| PROBLEM DESCRIPTION |
Work through the data line by line, gathering every line that has the word "frame".
——
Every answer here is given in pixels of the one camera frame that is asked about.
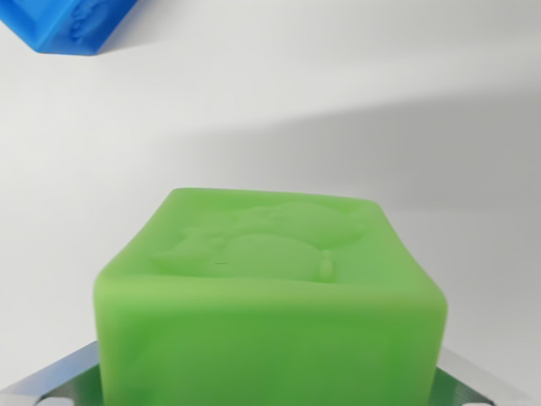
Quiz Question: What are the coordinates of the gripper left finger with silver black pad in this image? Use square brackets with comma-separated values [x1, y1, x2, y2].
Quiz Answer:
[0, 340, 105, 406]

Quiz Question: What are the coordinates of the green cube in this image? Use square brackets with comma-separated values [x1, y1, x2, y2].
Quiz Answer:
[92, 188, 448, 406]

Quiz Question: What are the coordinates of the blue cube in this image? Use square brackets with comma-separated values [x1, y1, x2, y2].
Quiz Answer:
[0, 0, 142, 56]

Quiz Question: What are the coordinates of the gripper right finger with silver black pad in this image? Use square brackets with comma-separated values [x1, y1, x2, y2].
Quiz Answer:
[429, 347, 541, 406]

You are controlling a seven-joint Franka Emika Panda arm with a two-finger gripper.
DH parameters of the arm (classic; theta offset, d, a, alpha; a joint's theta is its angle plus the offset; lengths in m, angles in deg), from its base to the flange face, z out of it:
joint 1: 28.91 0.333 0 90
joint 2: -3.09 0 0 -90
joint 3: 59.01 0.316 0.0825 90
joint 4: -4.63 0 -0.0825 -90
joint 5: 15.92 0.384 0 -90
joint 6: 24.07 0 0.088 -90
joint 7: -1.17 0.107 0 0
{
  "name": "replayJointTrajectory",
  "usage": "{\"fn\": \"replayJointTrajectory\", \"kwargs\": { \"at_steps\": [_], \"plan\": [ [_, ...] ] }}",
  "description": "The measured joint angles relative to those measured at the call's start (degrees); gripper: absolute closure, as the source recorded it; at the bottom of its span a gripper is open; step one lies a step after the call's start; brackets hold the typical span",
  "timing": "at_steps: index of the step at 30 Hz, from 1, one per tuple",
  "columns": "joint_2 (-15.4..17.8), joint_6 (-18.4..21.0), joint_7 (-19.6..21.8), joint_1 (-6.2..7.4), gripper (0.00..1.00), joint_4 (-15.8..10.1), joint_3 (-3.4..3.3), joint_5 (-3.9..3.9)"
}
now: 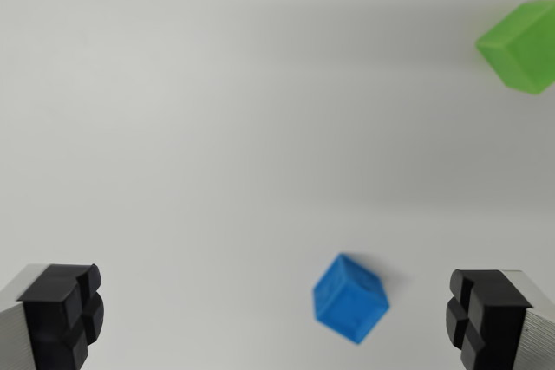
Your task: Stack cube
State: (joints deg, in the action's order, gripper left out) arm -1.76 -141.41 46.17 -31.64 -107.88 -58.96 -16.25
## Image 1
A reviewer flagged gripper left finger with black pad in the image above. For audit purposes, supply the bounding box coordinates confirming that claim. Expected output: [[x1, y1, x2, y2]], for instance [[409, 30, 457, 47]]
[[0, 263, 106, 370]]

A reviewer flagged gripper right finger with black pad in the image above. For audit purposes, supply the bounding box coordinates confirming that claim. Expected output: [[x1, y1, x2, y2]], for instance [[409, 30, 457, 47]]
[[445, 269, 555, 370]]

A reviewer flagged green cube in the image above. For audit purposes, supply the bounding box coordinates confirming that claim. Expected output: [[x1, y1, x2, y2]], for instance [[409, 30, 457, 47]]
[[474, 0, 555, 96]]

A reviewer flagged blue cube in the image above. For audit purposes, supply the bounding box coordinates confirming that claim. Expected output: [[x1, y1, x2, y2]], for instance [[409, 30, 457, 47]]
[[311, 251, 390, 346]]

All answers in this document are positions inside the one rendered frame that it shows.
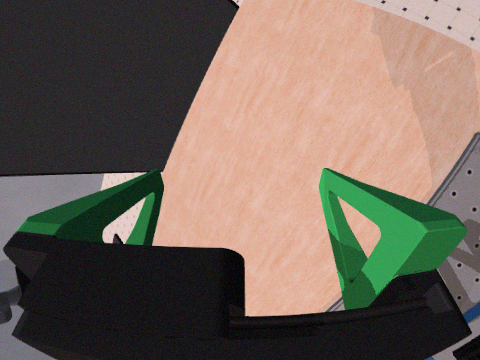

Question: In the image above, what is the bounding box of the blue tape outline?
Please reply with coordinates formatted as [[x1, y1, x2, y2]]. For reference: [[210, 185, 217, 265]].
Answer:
——
| THE ANSWER |
Every answer here is given in pixels of the one camera frame that is asked about.
All answers in this document are positions inside the one rendered frame that it shows.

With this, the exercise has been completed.